No. 'Tis impossible.

I will try to expand my answer eventually.

Partial Proof:

We use proof by contradiction. We assume such a structure of $42$ cubes exists in a normal gridlike arrangement such that each cube touches three others.
We use the extremal principal. Consider the top-most layer of cubes. There are no cubes above said layer.

I will take cases.

Case 1:

In this first case, let's say each cube of the top-layer has a cube under it. Considering only the top-layer, each cube must touch two others. This implies that the top layer must be a single closed loop of cubes.
After said loop of cubes, we consider the second layer. It already consists of all the cubes immediately under the top layer. Since each cube now in this structure is adjacent to two cubes in its plane, and the cube above/under, each cube touches three others. The resulting structure has two layers.
This tells us that the number of cubes must be divisible by two. Additionally, the closed loop must have an even number of cubes by parity. The total number of cubes must be then divisible by 4. Oh wait...

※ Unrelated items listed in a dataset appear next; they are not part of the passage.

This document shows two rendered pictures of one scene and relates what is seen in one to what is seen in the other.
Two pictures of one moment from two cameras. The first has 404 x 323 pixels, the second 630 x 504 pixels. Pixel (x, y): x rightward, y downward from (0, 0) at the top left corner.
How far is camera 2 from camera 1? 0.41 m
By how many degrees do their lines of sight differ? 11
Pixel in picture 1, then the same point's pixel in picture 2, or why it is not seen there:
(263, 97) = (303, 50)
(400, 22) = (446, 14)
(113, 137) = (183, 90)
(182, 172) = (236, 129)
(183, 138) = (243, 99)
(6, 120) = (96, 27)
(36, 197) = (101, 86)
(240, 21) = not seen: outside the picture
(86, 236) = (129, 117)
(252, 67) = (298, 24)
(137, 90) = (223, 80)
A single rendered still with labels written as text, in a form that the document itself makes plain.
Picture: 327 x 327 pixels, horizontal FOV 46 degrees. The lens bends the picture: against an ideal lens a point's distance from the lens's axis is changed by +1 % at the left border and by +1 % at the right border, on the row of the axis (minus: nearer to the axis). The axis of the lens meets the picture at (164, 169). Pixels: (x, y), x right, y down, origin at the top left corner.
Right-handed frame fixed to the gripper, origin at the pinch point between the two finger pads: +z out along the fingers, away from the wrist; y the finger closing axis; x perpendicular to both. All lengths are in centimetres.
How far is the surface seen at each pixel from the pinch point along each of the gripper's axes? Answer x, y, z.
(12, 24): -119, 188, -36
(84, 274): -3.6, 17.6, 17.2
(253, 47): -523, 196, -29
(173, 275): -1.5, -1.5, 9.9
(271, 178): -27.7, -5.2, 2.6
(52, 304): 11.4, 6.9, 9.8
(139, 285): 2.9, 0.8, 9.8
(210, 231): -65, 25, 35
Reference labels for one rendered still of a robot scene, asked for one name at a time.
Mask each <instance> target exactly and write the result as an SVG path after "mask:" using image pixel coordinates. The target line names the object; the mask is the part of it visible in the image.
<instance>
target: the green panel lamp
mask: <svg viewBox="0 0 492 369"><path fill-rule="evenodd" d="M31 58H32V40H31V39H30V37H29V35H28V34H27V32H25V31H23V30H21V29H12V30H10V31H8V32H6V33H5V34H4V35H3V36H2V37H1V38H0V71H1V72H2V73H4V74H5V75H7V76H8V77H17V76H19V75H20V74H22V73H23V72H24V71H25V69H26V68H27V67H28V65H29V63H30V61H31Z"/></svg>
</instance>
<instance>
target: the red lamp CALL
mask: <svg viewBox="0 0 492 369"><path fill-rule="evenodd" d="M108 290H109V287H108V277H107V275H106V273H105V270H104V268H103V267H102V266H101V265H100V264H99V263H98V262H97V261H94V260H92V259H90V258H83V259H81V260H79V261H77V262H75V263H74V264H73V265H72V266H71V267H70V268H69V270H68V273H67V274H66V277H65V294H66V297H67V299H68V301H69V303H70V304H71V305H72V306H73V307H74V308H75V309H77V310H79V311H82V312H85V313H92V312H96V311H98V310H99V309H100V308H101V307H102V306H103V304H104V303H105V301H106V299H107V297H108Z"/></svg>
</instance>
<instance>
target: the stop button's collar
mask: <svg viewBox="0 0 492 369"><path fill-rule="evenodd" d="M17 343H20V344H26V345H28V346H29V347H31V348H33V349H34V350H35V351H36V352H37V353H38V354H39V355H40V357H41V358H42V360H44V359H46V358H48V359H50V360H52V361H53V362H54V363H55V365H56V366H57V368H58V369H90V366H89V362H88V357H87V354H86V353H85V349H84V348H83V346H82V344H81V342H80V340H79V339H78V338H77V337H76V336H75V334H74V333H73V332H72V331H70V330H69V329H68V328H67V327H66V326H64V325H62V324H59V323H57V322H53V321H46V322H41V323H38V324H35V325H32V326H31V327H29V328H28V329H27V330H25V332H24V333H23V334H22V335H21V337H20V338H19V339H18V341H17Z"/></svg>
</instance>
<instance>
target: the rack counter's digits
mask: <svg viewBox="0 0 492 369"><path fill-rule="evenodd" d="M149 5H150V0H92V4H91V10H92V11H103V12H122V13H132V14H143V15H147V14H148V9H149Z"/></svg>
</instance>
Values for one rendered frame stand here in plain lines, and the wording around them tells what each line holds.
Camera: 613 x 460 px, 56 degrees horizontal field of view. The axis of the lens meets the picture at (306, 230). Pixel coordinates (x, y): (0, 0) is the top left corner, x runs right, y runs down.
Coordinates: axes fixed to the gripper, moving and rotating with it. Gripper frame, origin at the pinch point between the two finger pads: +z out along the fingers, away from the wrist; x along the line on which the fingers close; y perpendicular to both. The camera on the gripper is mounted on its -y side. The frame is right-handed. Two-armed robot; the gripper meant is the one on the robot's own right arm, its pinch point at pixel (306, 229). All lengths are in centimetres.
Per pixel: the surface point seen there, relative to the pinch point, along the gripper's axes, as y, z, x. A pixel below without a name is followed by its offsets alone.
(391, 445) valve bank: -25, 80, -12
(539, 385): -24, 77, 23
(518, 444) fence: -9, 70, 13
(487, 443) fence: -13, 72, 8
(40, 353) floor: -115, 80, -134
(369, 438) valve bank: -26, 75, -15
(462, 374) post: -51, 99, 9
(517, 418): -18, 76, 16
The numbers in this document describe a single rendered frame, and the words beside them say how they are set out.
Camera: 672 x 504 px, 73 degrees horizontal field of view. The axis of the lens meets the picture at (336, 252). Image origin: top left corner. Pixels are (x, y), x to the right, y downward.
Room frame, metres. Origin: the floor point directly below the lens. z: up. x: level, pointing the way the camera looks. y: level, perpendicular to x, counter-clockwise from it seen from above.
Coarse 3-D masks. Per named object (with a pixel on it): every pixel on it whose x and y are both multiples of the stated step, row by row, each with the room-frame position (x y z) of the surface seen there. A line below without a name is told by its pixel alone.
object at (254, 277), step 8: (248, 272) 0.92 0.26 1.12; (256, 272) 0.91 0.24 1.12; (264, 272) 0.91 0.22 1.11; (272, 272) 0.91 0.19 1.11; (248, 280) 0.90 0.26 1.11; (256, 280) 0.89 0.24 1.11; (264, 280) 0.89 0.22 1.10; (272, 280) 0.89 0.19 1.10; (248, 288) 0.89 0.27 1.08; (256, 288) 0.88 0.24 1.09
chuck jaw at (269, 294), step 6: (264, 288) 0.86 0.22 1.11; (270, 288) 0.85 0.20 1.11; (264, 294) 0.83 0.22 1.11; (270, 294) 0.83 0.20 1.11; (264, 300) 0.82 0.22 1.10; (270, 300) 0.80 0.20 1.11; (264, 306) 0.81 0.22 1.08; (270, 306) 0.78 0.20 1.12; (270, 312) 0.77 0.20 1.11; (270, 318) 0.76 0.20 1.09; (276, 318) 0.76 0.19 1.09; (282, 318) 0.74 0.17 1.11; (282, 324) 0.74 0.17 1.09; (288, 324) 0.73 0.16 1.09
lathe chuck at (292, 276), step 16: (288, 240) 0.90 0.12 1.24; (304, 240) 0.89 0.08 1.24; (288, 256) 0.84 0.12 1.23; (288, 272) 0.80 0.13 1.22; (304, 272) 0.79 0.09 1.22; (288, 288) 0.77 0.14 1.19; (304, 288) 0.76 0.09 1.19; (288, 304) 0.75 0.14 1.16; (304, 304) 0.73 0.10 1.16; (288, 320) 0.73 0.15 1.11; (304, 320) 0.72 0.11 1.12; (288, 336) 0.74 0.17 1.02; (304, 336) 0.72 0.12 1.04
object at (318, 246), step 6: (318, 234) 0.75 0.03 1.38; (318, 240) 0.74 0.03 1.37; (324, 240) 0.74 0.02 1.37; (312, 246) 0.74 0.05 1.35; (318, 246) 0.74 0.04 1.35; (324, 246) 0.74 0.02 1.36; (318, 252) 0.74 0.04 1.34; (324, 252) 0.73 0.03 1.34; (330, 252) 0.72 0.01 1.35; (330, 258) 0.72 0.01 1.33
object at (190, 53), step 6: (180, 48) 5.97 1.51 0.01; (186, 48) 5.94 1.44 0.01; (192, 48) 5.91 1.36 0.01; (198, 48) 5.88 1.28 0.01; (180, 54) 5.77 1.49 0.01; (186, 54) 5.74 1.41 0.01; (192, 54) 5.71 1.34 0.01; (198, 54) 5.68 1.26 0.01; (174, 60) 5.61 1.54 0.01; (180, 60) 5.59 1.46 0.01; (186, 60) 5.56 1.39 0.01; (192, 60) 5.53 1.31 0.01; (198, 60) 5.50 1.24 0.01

Case 2 partially thought out:

What if there is a cube in the top layer that touches three others in that layer? Note that there must be an even number of such cubes. We can see why: Consider just one lone cube that touches three in the same layer.
SNAAAAKE
As we can see, two of the ends extruding from the odd cube out have successfully finished Tron: Valentine's Day Edition and met to form a closed loop. However, the other end is lost and can't form a closed loop without causing another cube to have three neighbors.
From what we have seen, it is not far fetched to assert that if there are $n$ cubes with three neighbors in the top layer, then the top layer must have $\frac{n}{2}$ closed loops. Note that I consider a $2\times2$ square a closed loop. It's a very small one at that.
Now we can consider the second layer! It consists of all cubes under that of the first layer, EXCEPT those who already have three neighbors. I have no idea how to prove that after adding in a hypothetical resolution to those cubes that do not have three neighbors, that the resulting structure has a number of cubes divisible by 4 or more than 42.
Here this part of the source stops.